There are two ways things can go from here:

6a. Radical changes with an ultimately successful outcome. When complex systems go wrong in the commercial world, “turnaround artists” are brought in. Such a “turnaround artist” is essentially a ruthless dictator who (temporarily) removes all traces of consensus decision making, slashes and burns, cuts major pieces out of the system, relishes doing the opposite of “business as usual” as the as-usual has clearly failed, etc. They may succeed or may not, but they have a shot. In the case of the EU, dictators are of course unacceptable, but it is conceivable that a small group of smart, committed leaders from a number of member countries could embark on such a crash program. I do not see them today, and the odds would be highly stacked against them. But it is conceivable that they could emerge and transform the EU into an entirely different, but more successful, animal. Unfortunately I consider this highly unlikely as the inertia and vested interests seem unsurmountable.

6b. Disintegration, first slowly and then all at once. With apologies to Hemingway, Twain, Fitzgerald, or whoever first coined this phrase. We can expect heroic efforts to keep the system going in all sorts of places, but if a system has been stressed beyond its capability to heal, it’s just a matter of time until is breaks. Breaking here is a literal break: borders get re-introduced, national interest is put ahead of common interest, countries opt out of more and more common policies and processes. Come to think of it, that is of course what we’ve been seeing for some time, long before Brexit.

The historical example is the disintegration of the Soviet Union. It happened slowly, and over a period of years, and then all at once, triggered by its own black swan event (the attempted coup in which Gorbachev was kidnapped). Currently, this is my baseline assumption for the EU. I’d rather it wasn’t, but that’s not what observation of events permits me to believe.
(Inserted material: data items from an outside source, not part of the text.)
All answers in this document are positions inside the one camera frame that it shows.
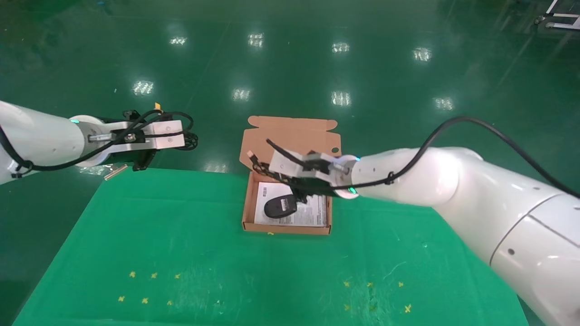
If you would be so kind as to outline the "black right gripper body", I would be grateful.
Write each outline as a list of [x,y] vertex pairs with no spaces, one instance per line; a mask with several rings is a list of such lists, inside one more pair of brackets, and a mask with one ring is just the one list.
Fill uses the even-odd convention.
[[313,178],[292,178],[290,188],[307,191],[310,196],[327,196],[338,197],[336,192],[331,189],[331,185],[324,180]]

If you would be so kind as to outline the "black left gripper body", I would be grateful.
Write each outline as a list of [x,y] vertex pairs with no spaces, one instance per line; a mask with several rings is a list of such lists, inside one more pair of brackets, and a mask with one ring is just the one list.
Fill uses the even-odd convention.
[[153,161],[158,151],[125,151],[110,154],[107,164],[127,164],[132,171],[144,171]]

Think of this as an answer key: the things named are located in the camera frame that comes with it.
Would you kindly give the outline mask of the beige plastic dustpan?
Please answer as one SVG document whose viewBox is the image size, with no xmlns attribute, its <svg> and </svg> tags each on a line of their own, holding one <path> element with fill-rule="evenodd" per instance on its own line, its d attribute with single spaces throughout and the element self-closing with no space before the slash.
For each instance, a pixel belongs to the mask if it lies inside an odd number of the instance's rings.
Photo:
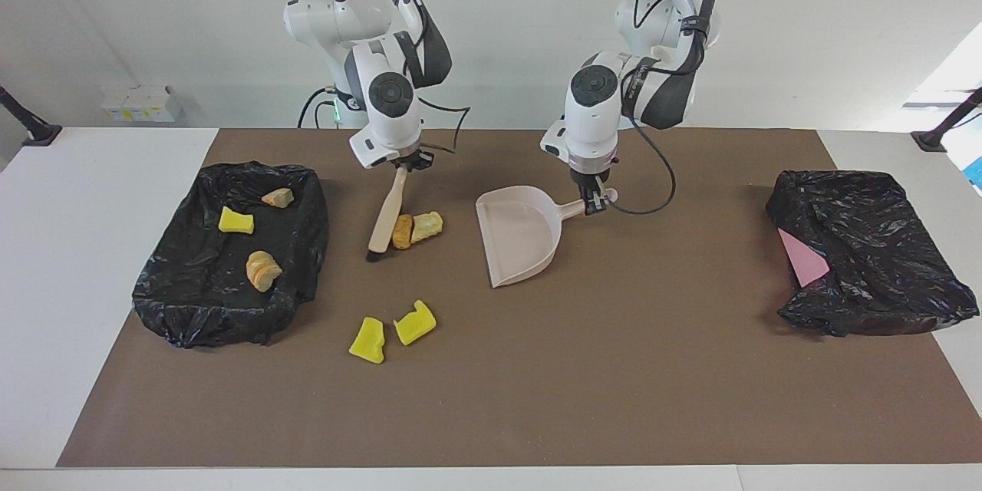
<svg viewBox="0 0 982 491">
<path fill-rule="evenodd" d="M 553 260 L 562 236 L 562 223 L 585 214 L 576 199 L 555 203 L 534 186 L 510 186 L 481 194 L 476 200 L 491 288 L 532 278 Z"/>
</svg>

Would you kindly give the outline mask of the white cardboard box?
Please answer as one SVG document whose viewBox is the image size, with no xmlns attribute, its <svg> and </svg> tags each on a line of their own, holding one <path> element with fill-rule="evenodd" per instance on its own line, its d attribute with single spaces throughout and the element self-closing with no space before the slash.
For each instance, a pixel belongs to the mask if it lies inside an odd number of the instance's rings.
<svg viewBox="0 0 982 491">
<path fill-rule="evenodd" d="M 111 89 L 103 95 L 101 110 L 114 123 L 171 124 L 183 115 L 183 107 L 166 85 Z"/>
</svg>

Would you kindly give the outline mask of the notched yellow sponge piece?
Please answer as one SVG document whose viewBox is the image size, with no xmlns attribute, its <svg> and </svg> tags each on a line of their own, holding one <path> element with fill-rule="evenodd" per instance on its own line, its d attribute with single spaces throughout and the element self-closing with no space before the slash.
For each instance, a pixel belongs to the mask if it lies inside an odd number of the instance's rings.
<svg viewBox="0 0 982 491">
<path fill-rule="evenodd" d="M 408 312 L 401 319 L 393 320 L 393 323 L 397 338 L 402 345 L 413 344 L 418 338 L 422 338 L 437 327 L 437 320 L 433 312 L 427 303 L 421 299 L 415 300 L 411 312 Z"/>
</svg>

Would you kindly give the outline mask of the pale yellow jagged chunk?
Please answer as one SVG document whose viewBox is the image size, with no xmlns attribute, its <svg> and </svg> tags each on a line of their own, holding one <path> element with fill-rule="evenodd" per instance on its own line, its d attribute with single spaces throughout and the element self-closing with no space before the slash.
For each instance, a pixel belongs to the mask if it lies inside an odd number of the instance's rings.
<svg viewBox="0 0 982 491">
<path fill-rule="evenodd" d="M 438 236 L 444 229 L 444 219 L 436 211 L 416 215 L 413 218 L 413 232 L 410 243 L 423 242 L 429 237 Z"/>
</svg>

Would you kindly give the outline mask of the pink bin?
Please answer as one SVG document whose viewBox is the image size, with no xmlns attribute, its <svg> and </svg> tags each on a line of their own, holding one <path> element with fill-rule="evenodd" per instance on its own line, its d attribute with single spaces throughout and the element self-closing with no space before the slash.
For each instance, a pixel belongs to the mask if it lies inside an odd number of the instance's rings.
<svg viewBox="0 0 982 491">
<path fill-rule="evenodd" d="M 828 262 L 815 249 L 782 229 L 778 233 L 799 287 L 807 287 L 830 272 Z"/>
</svg>

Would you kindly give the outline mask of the beige brush black bristles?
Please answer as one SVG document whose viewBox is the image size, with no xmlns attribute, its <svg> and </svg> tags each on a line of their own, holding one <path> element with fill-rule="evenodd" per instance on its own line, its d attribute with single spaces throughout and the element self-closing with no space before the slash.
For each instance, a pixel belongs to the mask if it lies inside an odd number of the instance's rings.
<svg viewBox="0 0 982 491">
<path fill-rule="evenodd" d="M 395 173 L 392 187 L 382 203 L 368 242 L 366 260 L 369 262 L 377 262 L 389 249 L 390 234 L 393 232 L 397 216 L 402 212 L 407 177 L 407 170 L 404 173 Z"/>
</svg>

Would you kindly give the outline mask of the black stand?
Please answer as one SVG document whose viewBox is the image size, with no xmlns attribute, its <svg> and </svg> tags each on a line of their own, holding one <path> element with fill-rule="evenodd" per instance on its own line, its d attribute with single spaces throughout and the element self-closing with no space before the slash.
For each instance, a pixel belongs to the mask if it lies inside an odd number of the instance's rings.
<svg viewBox="0 0 982 491">
<path fill-rule="evenodd" d="M 972 91 L 964 102 L 960 103 L 954 107 L 953 110 L 932 130 L 926 131 L 912 131 L 912 140 L 916 145 L 924 152 L 931 153 L 946 153 L 947 150 L 942 145 L 942 139 L 944 135 L 960 124 L 964 124 L 969 121 L 972 113 L 976 116 L 982 114 L 982 87 L 978 87 Z"/>
<path fill-rule="evenodd" d="M 25 109 L 3 86 L 0 86 L 0 105 L 24 127 L 28 137 L 22 141 L 25 147 L 46 147 L 52 145 L 62 125 L 50 124 L 34 111 Z"/>
</svg>

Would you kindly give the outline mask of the black trash bag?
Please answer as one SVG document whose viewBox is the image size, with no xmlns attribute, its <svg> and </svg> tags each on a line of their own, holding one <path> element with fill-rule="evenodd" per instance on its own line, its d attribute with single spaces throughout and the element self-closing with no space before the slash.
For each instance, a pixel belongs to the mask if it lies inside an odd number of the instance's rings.
<svg viewBox="0 0 982 491">
<path fill-rule="evenodd" d="M 828 265 L 779 310 L 793 327 L 834 337 L 902 336 L 980 313 L 891 174 L 785 170 L 766 213 Z"/>
<path fill-rule="evenodd" d="M 261 197 L 290 187 L 293 204 Z M 255 216 L 255 232 L 223 233 L 221 208 Z M 180 348 L 266 344 L 315 298 L 328 244 L 320 179 L 299 165 L 215 163 L 197 173 L 134 284 L 133 309 L 148 330 Z M 246 278 L 246 260 L 266 251 L 283 269 L 267 292 Z"/>
</svg>

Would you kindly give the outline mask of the brown table mat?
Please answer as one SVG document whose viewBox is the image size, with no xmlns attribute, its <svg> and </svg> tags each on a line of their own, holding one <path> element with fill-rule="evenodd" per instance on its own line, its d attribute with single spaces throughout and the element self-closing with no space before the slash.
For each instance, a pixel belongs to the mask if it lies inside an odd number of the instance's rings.
<svg viewBox="0 0 982 491">
<path fill-rule="evenodd" d="M 669 130 L 678 194 L 650 217 L 571 219 L 550 266 L 491 288 L 474 203 L 575 198 L 538 134 L 463 132 L 414 174 L 442 235 L 365 261 L 389 170 L 347 132 L 221 130 L 206 163 L 300 163 L 329 239 L 315 299 L 270 345 L 180 350 L 127 317 L 59 466 L 575 466 L 981 463 L 982 419 L 929 334 L 790 327 L 788 259 L 765 205 L 782 170 L 830 170 L 816 132 Z M 393 320 L 437 327 L 402 345 Z M 384 323 L 384 362 L 348 353 Z"/>
</svg>

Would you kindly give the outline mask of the large pale layered chunk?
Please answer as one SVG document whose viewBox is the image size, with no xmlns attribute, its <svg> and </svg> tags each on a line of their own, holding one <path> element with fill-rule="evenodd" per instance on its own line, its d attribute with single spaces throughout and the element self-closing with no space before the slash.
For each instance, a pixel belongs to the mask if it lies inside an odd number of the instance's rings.
<svg viewBox="0 0 982 491">
<path fill-rule="evenodd" d="M 267 292 L 273 282 L 283 274 L 283 269 L 266 251 L 253 251 L 245 265 L 246 278 L 257 292 Z"/>
</svg>
There is another possibility: the emergence of a handful of smart leaders who see that 6a is not viable, and 6b is likely, but who focus on preserving and improving a significant subset of what the system is today while letting the rest of the system disintegrate. This is perhaps the best possible outcome. After all, there are committed Europeans — like Varoufakis — who at the same time dramatically disagree with the EU-as-is. Perhaps they can stand up and lead towards a future in which the useful parts remain and thrive, but much of what doesn’t work, or at least cannot fix itself, is killed off. It would indeed be awful if the committed Europeans left the field to the nationalists and racists for no other reason than that they cling to a system that cannot survive, instead of focusing on creating a system from the ashes that can.

The lesson of it all? By all means, build complex systems. But don’t build monolithic integrated ones like the EU is today because they reach the saturation in problem-solving ability much too early. As a tech pundit David Weinberger said, small pieces loosely joined” is the correct architecture, for the internet or any other complex system. The EU is not, and that’s the core reason why it is in the sorry state it is now.

P.S. Like this movie? I don’t, but there will be sequels. The Chinese financial system. The Japanese political and financial system. The US political system, and its entitlement system (no links needed). Saudi-Arabia. And many others. All of them are complex systems approximately at stage 4 above, the point of paralysis.

P.P.S. Usually sequels are less interesting than the originals. Now imagine if several of those complex systems failures occur at the same time. These systems are all interrelated after all. Brexit does not scare me. But imagining that several of these complex systems might fail at about the same time — an “attack of an entire black swan army” — scares the bejeezus out of me. If you like to think about the future, think about that.